What I have so far: (Note: There are rows with price = 0 so I ignored those in the bottom select looking for the MIN price)
SELECT price, MAX(pDate)
FROM Products
WHERE product_id = #product_id AND
(price = (SELECT MAX(price)
FROM Products
WHERE product_id =#product_id) OR
price = (SELECT MIN(price)
FROM Products
WHERE product_id = #product_id AND price > 0))
GROUP BY price
Now this is returning 2 rows:
first = the lowest price + date
second row = high price + date
What I would like ideally is to have a query return 1 row with all the needed information stated above if possible, as it would simplify displaying the information in ASP for me. And like I said earlier, if multiple queries is the be approach then no need to re-write a complex query here.
Edit
Here is some sample data
Desired query results: (ignore the format as I typed this in excel)

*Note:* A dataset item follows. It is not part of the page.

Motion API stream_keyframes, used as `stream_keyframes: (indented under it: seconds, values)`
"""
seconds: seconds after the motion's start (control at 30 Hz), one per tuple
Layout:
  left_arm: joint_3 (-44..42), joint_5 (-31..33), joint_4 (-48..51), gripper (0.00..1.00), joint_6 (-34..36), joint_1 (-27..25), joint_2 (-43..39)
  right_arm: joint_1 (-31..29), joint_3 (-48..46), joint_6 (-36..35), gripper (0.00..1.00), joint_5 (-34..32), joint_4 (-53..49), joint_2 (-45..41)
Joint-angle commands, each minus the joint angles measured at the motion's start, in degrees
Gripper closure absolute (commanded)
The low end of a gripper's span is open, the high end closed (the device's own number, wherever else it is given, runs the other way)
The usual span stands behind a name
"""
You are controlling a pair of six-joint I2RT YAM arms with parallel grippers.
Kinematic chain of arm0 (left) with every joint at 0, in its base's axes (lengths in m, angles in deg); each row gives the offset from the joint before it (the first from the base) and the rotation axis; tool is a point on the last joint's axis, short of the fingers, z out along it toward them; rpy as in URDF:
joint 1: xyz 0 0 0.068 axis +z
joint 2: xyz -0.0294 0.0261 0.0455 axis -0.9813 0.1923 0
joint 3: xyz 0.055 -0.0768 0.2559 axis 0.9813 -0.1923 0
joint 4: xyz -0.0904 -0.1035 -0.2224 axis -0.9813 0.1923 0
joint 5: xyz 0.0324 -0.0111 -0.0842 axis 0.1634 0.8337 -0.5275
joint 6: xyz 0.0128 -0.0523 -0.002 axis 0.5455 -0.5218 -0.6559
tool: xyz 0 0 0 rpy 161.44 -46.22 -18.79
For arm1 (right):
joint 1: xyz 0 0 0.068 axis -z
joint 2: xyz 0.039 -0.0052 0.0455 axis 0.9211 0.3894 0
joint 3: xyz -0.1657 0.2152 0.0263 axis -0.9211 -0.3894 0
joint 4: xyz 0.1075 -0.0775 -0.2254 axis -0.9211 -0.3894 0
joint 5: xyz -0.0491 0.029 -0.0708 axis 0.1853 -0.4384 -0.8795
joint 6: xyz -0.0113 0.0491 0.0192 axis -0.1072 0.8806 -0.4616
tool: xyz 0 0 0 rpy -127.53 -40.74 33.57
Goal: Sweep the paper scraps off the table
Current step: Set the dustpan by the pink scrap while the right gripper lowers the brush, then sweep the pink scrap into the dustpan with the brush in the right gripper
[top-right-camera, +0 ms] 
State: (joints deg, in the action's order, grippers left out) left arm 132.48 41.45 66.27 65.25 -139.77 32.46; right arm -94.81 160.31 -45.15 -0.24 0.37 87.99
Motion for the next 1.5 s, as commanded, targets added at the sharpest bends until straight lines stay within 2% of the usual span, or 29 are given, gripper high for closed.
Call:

Here is the query I will be using thanks to Ken Benson:
SELECT TOP 1 prod.product_id,
minp.price AS minprice, minp.pDate as minlastdate,
maxp.price AS maxprice, maxp.pDate as maxlastdate,
ag.price AS averageprice
FROM products AS prod
LEFT JOIN (SELECT lmd.product_id,max(lmd.pDate) as pDate,mn.price FROM products as lmd INNER JOIN
(SELECT product_id, min(price) AS price from products WHERE price > 0 group by product_id) as mn ON lmd.product_id=mn.product_id AND lmd.price=mn.price
group by lmd.product_id,mn.price ) AS minp ON minp.product_id=prod.product_id
LEFT JOIN (SELECT lxd.product_id,max(lxd.pDate) as pDate,mx.price FROM products as lxd INNER JOIN
(SELECT product_id, max(price) AS price from products group by product_id) as mx ON lxd.product_id=mx.product_id AND lxd.price=mx.price
group by lxd.product_id,mx.price ) AS maxp ON maxp.product_id=prod.product_id
LEFT JOIN (SELECT product_id,avg(price) as price FROM products WHERE price > 0 GROUP BY product_id) AS ag ON ag.product_id=prod.product_id
WHERE prod.product_id=#product_id
I think you can do a couple of joins back to the table ...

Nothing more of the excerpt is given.